Learn→Recommendation Systems→Real-time Personalization (Session-based, Contextual Bandits)→4 of 6

Recommendation Systems • Real-time Personalization (Session-based, Contextual Bandits)Medium⏱️ ~3 min

Session Based Context and Feature Engineering

Session based bandits emphasize short term behavioral signals captured within the current user session rather than only relying on long term user profiles. The hypothesis is that recent interactions (last N clicks, scrolls, dwell times, referrer source) plus environment (time of day, device type, locale) reveal immediate intent and context that drives better action selection for the next decision. This matters because user intent shifts within a session: a user browsing comedy at 8pm on mobile has different preferences than the same user researching documentaries at noon on desktop.

Typical session features include: last 3 to 10 interactions (item IDs, categories, dwell seconds), time since session start, referrer (search, email, direct), device (mobile, tablet, desktop), screen size, network quality, locale, and time of day bucket. Long term profile features (favorite genres, lifetime watch hours, subscriber tenure) are often included but downweighted or used as priors rather than primary signals. Keep feature dimension d between 20 and 500 to maintain single digit millisecond inference latency; precompute action features (item metadata, embeddings) and cache them.

Feature engineering trade offs: real time features (current session state) improve relevance but require streaming infrastructure and increase compute cost by 2 to 3x versus batch features. Netflix and Spotify invest heavily in real time feature stores to capture session dynamics. However, for latency critical surfaces with sub 20ms budgets, teams often use a hybrid: real time session features (cheap to compute, high signal) plus precomputed user and action embeddings (expensive to train, cheap to serve). Cold start users with no history fall back to content based features (item metadata, popularity) or population level priors.

Position bias is a major challenge: items shown at the top of a list get more clicks independent of relevance, biasing reward signals. During exploration, randomize position or use position aware models that learn a position discount factor. For ranking problems, some teams treat the bandit as choosing which ranking policy or layout to apply rather than constructing the full slate directly, simplifying credit assignment and keeping action space manageable.

💡 Key Takeaways

•Session features: last 3 to 10 interactions, dwell times, referrer, device, locale, time of day. Captures immediate intent that shifts within a session (comedy at 8pm mobile versus documentaries at noon desktop).
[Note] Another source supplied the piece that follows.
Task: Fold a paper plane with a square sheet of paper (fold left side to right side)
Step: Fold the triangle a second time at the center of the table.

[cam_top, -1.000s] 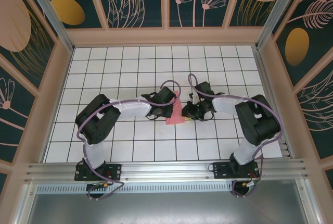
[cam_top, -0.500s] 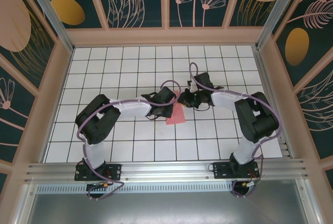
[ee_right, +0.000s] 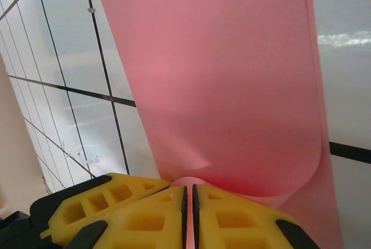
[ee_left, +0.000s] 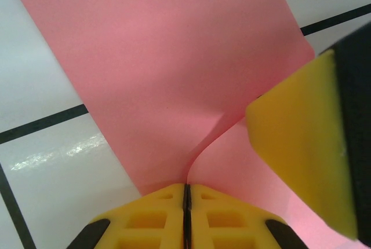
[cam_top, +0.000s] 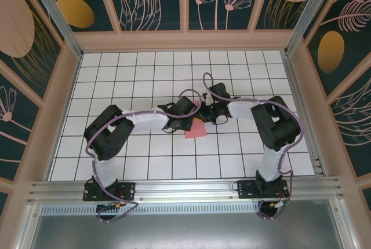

•Feature dimension d typically 20 to 500 to meet single digit millisecond inference budgets. Precompute and cache action features (item embeddings, metadata) to avoid fanout at request time.

•Real time features improve Click Through Rate (CTR) by 5 percent in production systems but require streaming infrastructure and 2 to 3x compute cost versus batch features. Use hybrid approach for latency critical surfaces.

•Position bias correction: items at top positions get higher reward independent of relevance. Randomize position during exploration or learn position discount factors in the model to avoid biased learning.

•Cold start handling: new users have no history. Fall back to content based features (item metadata, category popularity) or population priors. Use optimistic priors to encourage exploration of new user preferences.

•Action space management: for slate or sequence choices, treat bandit as choosing which ranking policy to apply rather than constructing full slate. Keeps action set at 5 to 20 policies instead of combinatorial explosion.

📌 Examples

Netflix session features: last 5 interactions (title ID, genre, dwell seconds), time in session, device type, time of day bucket, cached user embedding (128d). Total feature vector: 180 dimensions. Policy inference: 8ms p95.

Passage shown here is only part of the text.